Illustration : Examine whether the two circles x^{2} + y^{2} − 2x − 4y = 0 and x^{2} + y^{2} − 8y − 4 = 0 touch each other externally or internally.

Solution: Let C_{1} and C_{2} be the centres of the circles.

=> C_{1} ≡ (1 , 2) and C_{2} ≡ (0 , 4)

Let r_{1} and r_{2} be the radii of the circles

=> r_{1} = √5 and r_{2} = 2√5

Also C_{1}C_{2} = √(1 + 4) = √5

But r_{1} + r_{2} = 3√5 and r_{2} − r_{1}

= √5 = C_{1}C_{2}

Hence the circles touch each other internally.

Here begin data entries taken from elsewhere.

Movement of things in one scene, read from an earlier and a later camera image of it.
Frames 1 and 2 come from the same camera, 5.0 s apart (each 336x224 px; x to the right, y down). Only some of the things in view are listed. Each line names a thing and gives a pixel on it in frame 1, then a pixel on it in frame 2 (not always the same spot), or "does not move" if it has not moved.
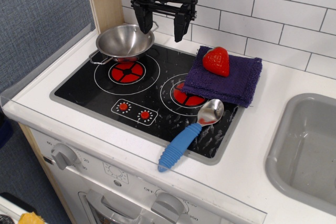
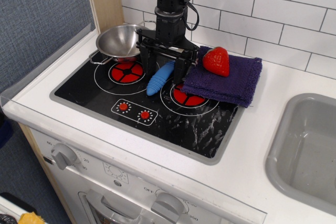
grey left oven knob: [63, 155] does not move
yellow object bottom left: [30, 218] does not move
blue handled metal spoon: [210, 112] to [158, 77]
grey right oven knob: [168, 207] does not move
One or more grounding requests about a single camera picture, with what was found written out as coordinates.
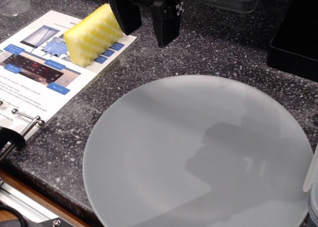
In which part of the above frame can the metal screw clamp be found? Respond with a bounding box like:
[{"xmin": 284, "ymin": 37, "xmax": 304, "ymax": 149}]
[{"xmin": 0, "ymin": 108, "xmax": 46, "ymax": 162}]

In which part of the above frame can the large grey plate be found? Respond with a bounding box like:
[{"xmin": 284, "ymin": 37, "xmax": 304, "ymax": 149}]
[{"xmin": 83, "ymin": 75, "xmax": 313, "ymax": 227}]

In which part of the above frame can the clear plastic cup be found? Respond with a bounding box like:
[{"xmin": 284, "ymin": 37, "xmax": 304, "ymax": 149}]
[{"xmin": 0, "ymin": 0, "xmax": 30, "ymax": 16}]

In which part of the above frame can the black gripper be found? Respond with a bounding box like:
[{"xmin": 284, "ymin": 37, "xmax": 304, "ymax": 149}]
[{"xmin": 108, "ymin": 0, "xmax": 181, "ymax": 47}]

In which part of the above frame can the aluminium rail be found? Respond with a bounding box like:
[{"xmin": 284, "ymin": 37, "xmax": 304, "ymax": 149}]
[{"xmin": 0, "ymin": 180, "xmax": 63, "ymax": 227}]

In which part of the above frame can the black tray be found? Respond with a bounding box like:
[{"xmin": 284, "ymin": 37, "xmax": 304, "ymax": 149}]
[{"xmin": 267, "ymin": 0, "xmax": 318, "ymax": 82}]

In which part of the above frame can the yellow foam sponge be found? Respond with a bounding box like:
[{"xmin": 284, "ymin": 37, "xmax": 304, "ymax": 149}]
[{"xmin": 64, "ymin": 3, "xmax": 123, "ymax": 68}]

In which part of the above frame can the black cable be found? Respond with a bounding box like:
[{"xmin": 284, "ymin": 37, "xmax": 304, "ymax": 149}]
[{"xmin": 0, "ymin": 204, "xmax": 27, "ymax": 227}]

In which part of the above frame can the laminated dishwasher instruction sheet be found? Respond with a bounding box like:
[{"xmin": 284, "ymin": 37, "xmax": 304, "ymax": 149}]
[{"xmin": 0, "ymin": 10, "xmax": 136, "ymax": 133}]

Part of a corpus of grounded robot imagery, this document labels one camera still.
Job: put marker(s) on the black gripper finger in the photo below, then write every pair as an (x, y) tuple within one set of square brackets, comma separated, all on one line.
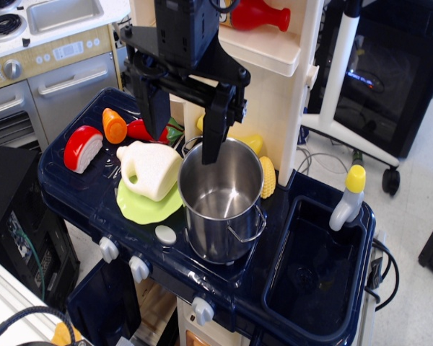
[(154, 106), (219, 115)]

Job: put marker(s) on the orange toy carrot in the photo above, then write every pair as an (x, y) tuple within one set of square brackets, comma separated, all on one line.
[(114, 126)]

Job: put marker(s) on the grey stove knob middle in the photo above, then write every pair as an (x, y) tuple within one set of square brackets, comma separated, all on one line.
[(139, 269)]

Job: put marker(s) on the black computer tower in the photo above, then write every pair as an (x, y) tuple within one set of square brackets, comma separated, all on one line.
[(35, 245)]

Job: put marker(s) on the grey stove knob left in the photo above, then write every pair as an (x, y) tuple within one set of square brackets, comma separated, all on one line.
[(108, 249)]

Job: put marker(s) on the red toy chili pepper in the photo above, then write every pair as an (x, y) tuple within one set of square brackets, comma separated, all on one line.
[(136, 129)]

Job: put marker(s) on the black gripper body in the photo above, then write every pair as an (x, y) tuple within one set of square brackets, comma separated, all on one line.
[(194, 84)]

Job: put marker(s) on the grey stove knob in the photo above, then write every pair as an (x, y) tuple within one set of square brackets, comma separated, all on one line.
[(203, 311), (108, 249), (139, 269)]

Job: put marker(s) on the cream toy kitchen shelf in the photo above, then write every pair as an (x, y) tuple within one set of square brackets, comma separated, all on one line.
[(281, 72)]

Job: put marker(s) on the yellow toy corn cob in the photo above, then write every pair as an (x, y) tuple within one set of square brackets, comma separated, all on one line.
[(269, 177)]

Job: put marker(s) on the yellow toy banana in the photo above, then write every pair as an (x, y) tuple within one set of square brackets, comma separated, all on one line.
[(255, 142)]

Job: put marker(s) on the cream toy milk jug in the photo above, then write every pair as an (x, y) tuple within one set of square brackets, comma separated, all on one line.
[(149, 169)]

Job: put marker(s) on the wooden grey toy kitchen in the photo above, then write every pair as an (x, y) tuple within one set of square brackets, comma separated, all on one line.
[(54, 57)]

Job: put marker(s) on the grey yellow toy faucet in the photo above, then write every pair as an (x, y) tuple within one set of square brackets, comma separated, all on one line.
[(349, 206)]

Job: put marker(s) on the navy toy kitchen counter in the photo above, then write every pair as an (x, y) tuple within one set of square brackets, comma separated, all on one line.
[(301, 283)]

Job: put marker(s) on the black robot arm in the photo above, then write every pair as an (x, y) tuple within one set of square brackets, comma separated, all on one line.
[(182, 56)]

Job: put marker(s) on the red white toy sushi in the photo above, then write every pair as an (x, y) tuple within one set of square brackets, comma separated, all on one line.
[(81, 148)]

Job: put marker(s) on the red toy ketchup bottle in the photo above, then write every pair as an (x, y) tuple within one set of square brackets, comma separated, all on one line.
[(249, 15)]

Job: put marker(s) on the stainless steel pot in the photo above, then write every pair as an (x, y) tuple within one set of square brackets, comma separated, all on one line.
[(222, 201)]

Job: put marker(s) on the grey stove knob right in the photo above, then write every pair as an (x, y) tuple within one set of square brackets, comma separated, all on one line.
[(203, 311)]

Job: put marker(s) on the white rolling stand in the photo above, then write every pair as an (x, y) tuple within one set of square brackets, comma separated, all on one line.
[(324, 122)]

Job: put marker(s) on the green toy lettuce leaf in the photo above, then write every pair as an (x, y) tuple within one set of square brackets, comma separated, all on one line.
[(142, 210)]

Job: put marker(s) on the grey oval button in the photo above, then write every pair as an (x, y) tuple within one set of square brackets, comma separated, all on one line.
[(165, 235)]

Illustration : Find the range of parameter ‘ a ‘ for which the variable line y = 2x + a lies between the circles x^{2} + y^{2} − 2x − 2y + 1 = 0 and x^{2} + y^{2} − 16x − 2y + 61 = 0 without intersecting or touching either circle.

Solution: The given circles are C_{1} : (x − 1)^{2} + (y − 1)^{2} = 1

and C_{2} : (x − 8)^{2} + (y − 1)^{2} = 4

The line y − 2x − a = 0 will lie between these circle if centre of the circles lie on opposite sides of the line, i.e. (1 −2 −a) (1 −16 − a) < 0

=> a ∈ (−15 , −1)

Line wouldn’t touch or intersect the circles if ,

$\large \frac{|1-2-a|}{\sqrt{5}} > 1 \; , \; \frac{|1-16-a|}{\sqrt{5}} > 2$

=> | 1 + a| > √5 , |15 + a| > 2√5

=> a > √5 −1 or a < − √5 −1 , a > 2√5 −15 or a < −2√5 −15

Hence common values of ‘ a ‘ are (2√5 −15, −√5 −1)

Illustration : Prove that x^{2} + y^{2} = a^{2} and (x − 2a)^{2} + y^{2} = a^{2} are two equal circles touching each other.

Solution: Given circles are

x^{2} + y^{2} = a^{2} …..(1)

and (x − 2a)^{2} + y^{2} = a^{2} …..(2)

Let A and B be the centre and r_{1} and r_{2} the radii of the two circles (1) and (2) respectively. Then

A ≡ (0 , 0), B ≡ (2a , 0), r_{1} = a, r_{2} = a

Now , $\large AB = \sqrt{(0-2a)^2 + 0} = 2 a = r_1 + r_2$

Hence the two circles touch each other externally.